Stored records
•••

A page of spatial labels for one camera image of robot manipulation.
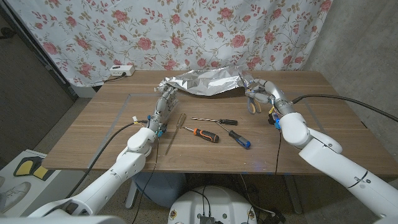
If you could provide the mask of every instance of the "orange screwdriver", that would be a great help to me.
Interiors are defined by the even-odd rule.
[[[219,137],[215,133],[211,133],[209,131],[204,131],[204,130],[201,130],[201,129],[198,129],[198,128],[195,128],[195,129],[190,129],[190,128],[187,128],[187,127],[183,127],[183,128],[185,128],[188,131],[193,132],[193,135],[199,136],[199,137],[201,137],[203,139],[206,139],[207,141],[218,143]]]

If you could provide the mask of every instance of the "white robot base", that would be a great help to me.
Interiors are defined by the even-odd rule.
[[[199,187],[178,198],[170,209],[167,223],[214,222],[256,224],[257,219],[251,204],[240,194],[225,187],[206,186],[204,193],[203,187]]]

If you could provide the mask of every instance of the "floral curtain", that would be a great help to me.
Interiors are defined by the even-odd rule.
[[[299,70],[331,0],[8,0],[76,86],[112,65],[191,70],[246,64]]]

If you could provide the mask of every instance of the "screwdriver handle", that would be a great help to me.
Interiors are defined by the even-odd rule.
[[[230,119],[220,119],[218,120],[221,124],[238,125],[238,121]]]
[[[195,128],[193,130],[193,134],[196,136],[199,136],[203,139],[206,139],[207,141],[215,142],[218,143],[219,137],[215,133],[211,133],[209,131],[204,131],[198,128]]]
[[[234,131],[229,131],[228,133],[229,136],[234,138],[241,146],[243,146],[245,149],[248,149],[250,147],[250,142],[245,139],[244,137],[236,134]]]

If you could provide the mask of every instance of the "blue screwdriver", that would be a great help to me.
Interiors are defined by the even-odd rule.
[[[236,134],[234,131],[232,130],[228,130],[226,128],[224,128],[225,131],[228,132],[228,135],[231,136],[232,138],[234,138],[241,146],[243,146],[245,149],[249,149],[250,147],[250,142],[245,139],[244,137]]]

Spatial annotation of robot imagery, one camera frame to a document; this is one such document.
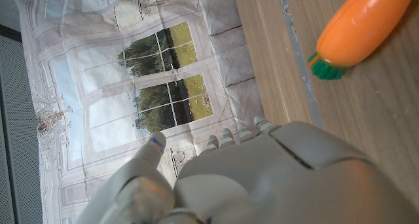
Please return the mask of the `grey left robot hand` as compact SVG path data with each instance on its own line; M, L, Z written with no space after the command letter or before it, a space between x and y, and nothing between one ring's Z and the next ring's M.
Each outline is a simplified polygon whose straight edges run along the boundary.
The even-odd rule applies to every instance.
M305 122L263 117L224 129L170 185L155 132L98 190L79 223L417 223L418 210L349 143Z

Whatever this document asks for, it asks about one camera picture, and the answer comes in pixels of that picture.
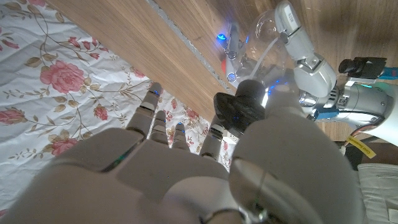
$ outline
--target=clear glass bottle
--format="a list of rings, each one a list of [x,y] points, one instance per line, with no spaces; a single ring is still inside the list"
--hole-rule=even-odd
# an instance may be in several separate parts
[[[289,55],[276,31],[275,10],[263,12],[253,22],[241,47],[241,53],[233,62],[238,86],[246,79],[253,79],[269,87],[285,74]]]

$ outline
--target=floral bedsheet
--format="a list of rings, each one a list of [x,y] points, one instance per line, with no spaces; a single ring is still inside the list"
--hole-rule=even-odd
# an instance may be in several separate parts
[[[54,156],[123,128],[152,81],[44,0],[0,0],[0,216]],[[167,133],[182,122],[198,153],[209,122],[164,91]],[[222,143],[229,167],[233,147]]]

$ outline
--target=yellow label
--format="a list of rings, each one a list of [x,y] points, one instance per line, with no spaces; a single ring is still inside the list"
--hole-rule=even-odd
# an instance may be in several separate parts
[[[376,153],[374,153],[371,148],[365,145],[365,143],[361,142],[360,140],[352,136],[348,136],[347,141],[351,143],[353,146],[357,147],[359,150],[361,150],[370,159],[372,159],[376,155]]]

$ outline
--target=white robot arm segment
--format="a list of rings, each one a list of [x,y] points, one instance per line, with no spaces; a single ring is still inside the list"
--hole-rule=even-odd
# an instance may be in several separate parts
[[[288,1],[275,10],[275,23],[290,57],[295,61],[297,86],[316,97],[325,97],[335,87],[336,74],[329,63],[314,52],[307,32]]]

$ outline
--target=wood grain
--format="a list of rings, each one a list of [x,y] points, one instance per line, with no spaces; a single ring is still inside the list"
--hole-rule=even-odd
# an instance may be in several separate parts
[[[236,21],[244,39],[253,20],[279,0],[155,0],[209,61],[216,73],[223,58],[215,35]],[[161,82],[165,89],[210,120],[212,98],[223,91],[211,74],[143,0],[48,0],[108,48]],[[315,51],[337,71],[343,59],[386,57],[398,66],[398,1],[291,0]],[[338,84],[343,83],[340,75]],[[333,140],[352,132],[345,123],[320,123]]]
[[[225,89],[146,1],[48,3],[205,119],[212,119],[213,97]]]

•••

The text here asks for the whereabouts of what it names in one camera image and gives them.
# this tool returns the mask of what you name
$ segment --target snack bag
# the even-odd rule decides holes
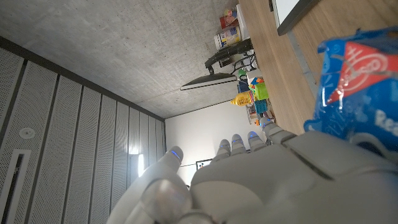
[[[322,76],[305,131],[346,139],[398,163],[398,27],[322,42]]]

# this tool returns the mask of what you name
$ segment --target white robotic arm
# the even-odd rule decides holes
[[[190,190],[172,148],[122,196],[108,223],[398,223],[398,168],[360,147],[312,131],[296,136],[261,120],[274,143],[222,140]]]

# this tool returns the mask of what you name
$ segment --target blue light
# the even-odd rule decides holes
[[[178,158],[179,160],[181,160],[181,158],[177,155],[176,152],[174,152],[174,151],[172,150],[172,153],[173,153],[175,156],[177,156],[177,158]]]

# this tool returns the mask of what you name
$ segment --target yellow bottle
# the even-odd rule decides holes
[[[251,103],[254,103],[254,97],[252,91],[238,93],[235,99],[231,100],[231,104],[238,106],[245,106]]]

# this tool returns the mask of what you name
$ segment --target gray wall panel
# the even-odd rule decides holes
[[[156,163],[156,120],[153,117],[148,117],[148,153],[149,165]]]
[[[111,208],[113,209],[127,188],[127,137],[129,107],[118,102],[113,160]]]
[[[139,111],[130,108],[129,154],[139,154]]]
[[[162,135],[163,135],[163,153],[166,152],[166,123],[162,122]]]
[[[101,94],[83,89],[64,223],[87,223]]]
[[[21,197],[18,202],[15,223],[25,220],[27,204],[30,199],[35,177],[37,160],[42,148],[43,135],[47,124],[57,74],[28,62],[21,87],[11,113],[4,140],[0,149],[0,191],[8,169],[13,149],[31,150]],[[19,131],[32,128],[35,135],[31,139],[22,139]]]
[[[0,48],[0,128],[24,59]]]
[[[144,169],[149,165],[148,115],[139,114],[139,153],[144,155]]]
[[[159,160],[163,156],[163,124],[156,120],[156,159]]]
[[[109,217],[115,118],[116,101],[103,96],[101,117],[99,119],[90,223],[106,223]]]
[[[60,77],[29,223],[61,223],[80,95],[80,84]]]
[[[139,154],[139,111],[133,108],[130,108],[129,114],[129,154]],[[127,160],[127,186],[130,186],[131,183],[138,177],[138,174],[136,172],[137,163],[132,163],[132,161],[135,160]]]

•••

*Task objective*: Say how many lines of the data above have the string "asks" in them, and write nothing besides that number.

*Exercise response*: 2